谢大强说完又盯向孙秀兰,恶狠狠警告道:“你给老子记住,不管妈说什么胡话,那些事情都是妈一个人干的,跟我们没关系知道不?”
孙秀兰被那毫不掩饰的眼神吓到,下意识地点头,可心里却一片冰凉。
怎么可能真的没关系,婆婆是主谋,她是帮凶,谢大强是后面的推手,他们三个人手上都沾染着血,只是多少而已。
“可、可要是……”
“没有可是。

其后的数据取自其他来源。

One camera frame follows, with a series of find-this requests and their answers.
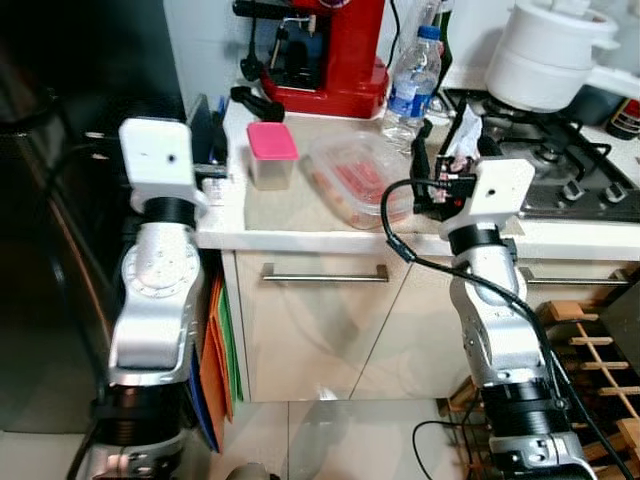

”谢大强直接出声打断,额头青筋都暴了起来,捏着孙秀兰的脖颈让她靠近自己,“妈老糊涂了,那些话都是她犯病胡说的,现在村里还只是谣言,但要被人知道是真事报了警,我俩都得坐牢,谁也跑不了!”
这话一出,孙秀兰用力掐了把自己的大腿,胡乱地点着头,但恐惧的眼泪却不受控制地往下掉,“我、我知道了……”
“等天一亮我就去请人,之前我们工地老板风水师的徒弟,肯定有本事,管是不是真的有鬼,弄了再说,反正招娣工作了,我们找她要钱!”